This folder contains an example application utilizing TensorFlow for Android
devices.

## Description

The demos in this folder are designed to give straightforward samples of using
TensorFlow in mobile applications.

Inference is done using the [TensorFlow Android Inference Interface](../../../tensorflow/contrib/android),
which may be built separately if you want a standalone library to drop into your
existing application.

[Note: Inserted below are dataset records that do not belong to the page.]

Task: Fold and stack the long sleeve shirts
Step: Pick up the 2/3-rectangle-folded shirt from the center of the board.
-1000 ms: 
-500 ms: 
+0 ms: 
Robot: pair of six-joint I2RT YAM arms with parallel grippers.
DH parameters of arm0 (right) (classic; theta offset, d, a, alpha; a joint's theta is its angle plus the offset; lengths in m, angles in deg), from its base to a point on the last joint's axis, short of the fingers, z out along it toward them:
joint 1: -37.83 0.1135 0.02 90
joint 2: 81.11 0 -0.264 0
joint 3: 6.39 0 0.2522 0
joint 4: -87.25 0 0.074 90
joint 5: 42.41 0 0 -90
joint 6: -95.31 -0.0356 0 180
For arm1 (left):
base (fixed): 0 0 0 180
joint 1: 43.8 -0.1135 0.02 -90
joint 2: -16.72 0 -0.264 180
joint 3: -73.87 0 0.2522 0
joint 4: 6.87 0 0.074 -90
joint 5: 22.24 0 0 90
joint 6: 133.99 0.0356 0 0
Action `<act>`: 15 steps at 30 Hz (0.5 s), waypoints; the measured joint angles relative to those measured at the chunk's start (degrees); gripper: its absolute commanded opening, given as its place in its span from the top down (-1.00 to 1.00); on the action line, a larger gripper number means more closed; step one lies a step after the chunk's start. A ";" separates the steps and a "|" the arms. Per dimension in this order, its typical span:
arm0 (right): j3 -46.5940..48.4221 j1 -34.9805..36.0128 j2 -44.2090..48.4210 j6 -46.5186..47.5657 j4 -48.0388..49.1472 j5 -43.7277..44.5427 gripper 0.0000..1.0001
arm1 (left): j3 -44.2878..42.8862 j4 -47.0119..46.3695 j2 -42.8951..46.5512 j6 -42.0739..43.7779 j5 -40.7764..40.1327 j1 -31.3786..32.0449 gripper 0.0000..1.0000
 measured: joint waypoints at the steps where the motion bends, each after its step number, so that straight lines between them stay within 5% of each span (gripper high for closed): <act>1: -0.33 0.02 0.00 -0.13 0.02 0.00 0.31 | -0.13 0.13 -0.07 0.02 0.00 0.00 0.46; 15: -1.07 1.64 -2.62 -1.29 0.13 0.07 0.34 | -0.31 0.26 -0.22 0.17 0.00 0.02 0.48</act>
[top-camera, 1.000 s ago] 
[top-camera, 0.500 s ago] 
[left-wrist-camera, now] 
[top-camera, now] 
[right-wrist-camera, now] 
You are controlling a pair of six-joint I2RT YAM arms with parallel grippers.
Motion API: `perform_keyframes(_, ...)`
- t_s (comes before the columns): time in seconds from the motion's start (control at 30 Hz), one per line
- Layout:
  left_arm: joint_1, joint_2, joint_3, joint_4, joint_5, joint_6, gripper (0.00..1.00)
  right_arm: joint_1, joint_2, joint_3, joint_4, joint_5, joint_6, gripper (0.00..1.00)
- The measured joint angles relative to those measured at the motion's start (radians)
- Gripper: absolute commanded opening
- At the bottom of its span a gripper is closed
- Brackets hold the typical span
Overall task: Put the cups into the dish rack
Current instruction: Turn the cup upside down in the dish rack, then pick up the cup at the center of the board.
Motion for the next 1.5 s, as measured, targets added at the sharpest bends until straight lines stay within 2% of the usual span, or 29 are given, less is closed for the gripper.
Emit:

Object tracking and efficient YUV -> RGB conversion are
handled by `libtensorflow_demo.so`.

A device running Android 5.0 (API 21) or higher is required to run the demo due
to the use of the camera2 API, although the native libraries themselves can run
on API >= 14 devices.

## Current samples:

1. [TF Classify](https://github.com/tensorflow/tensorflow/blob/master/tensorflow/examples/android/src/org/tensorflow/demo/ClassifierActivity.java):
        Uses the [Google Inception](https://arxiv.org/abs/1409.4842)
        model to classify camera frames in real-time, displaying the top results
        in an overlay on the camera image.
2. [TF Detect](https://github.com/tensorflow/tensorflow/blob/master/tensorflow/examples/android/src/org/tensorflow/demo/DetectorActivity.java):
        Demonstrates a model based on [Scalable Object Detection
        using Deep Neural Networks](https://arxiv.org/abs/1312.2249) to
        localize and track people in the camera preview in real-time.
3. [TF Stylize](https://github.com/tensorflow/tensorflow/blob/master/tensorflow/examples/android/src/org/tensorflow/demo/StylizeActivity.java):
        Uses a model based on [A Learned Representation For Artistic
        Style](https://arxiv.org/abs/1610.07629) to restyle the camera preview 
        image to that of a number of different artists.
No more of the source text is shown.